The door opened and Ahlberg appeared. Now Mr. Ahlberg was not a favorite of Colonel Berkeley’s at any time—still less of Olivia’s; but it was in the country, and it was very, very dull, so he got the most cordial greeting he had ever had from either of them. The conversation became general, and as soon as Ahlberg had the opportunity, he edged toward Olivia. He was no gentle, unsophisticated creature, like Mr. Cole. He knew that Olivia Berkeley’s polite and self-possessed manner toward him concealed a certain hardness. He made no particular headway in her good graces he saw—and not much more in the Colonel’s. But both gentlemen were hard up for amusement, and each was willing to be amused, so, when Mr. Ahlberg, after a few well-bred vacuities with Olivia, devoted himself to Colonel Berkeley, he was rewarded with the intimation that the Colonel would call on him at the village tavern, and this was followed up by another hint of a dinner invitation to follow. This cheered Mr. Ahlberg very much, for to tell the truth he was as near starvation as a man could be in this nineteenth century, who had money in his pocket. If, however, Mr. Ahlberg had made it his business to horrify Mr. Cole, he could not have done it more thoroughly. He bewailed the absence of book-makers at the races, and wished to know why elections were not held in America on Sunday, took occasion to say that religion was merely an affair of the State, and he too was a believer in a system. When they all rose to go, poor Mr. Cole was quite limp and overcome, but he made an effort to retain his self-possession. He urged both Madame Koller and Mr. Ahlberg to attend the morning service on the following Sunday. Both promised conditionally.

The clergyman had walked over from the rectory where his mother presided over his modest establishment.

“Come, Cole,” cried the Colonel, who was the soul of hospitality, “here’s another seat in the carriage. Come back to dinner with us. I’ve got some capital champagne, and Olivia will play for you.”

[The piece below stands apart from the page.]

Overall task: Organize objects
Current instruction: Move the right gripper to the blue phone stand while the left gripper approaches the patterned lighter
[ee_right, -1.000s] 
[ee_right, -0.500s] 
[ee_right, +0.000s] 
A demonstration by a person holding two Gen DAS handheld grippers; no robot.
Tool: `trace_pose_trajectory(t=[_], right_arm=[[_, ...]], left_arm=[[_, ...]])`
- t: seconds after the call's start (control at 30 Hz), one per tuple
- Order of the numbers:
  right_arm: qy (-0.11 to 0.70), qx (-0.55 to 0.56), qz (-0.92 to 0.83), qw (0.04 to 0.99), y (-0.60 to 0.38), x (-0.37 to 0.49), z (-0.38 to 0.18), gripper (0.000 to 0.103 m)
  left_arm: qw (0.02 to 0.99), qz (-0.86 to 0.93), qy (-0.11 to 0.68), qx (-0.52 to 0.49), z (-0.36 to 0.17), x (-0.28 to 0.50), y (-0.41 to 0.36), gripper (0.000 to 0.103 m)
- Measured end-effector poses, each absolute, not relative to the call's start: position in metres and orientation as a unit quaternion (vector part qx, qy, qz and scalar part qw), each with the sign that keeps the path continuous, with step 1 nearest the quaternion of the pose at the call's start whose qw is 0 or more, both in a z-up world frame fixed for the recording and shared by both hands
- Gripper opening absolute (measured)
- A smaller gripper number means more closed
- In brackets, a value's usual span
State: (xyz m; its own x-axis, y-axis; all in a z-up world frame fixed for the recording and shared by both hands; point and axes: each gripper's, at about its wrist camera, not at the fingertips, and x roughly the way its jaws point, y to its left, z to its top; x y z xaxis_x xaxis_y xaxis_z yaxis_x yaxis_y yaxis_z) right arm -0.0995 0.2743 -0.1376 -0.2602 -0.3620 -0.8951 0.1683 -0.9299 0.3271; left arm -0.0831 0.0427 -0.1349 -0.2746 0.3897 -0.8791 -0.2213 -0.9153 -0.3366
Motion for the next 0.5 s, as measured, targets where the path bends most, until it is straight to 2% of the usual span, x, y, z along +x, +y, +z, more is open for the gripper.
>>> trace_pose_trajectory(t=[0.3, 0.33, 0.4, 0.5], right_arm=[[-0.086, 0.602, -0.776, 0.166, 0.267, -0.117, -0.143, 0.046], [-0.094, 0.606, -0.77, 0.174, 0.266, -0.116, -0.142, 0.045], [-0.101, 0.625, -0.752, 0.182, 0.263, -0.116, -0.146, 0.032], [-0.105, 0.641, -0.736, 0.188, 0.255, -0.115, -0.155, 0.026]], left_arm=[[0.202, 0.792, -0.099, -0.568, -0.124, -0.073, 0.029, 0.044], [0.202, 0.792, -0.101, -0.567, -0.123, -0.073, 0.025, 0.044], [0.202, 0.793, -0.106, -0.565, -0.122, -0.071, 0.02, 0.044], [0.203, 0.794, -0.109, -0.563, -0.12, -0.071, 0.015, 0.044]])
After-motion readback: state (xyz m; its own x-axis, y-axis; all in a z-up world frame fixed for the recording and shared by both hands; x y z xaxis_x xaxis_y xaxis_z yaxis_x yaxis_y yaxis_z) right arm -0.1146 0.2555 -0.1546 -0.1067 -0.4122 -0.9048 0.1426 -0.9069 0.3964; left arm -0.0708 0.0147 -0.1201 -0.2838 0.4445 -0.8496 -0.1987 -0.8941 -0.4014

“I don’t care about the champagne, thank you,” answered Mr. Cole, “but I’ll come for the pleasure of Miss Olivia’s playing and her society also.”

Scarcely had the carriage turned into the lane, when Mr. Cole burst forth:

“Miss Olivia, did you ever meet a more godless person in your life than Mr. Ahlberg?”

“I don’t think I ever did,” answered Olivia, with much sincerity.

“But the widow—Eliza Peyton—eh, Cole? I think you have made some headway there,” cried the Colonel, wagging his head at the little clergyman. Mr. Cole’s heart began to thump. Strange it was that although he ought, as a Christian and a clergyman, to disapprove of Madame Koller with her beautiful blonde hair, he could not find it in his heart to feel it. Nevertheless he could say it easily enough.

“I very much doubt, sir, the propriety of my visiting at The Beeches.”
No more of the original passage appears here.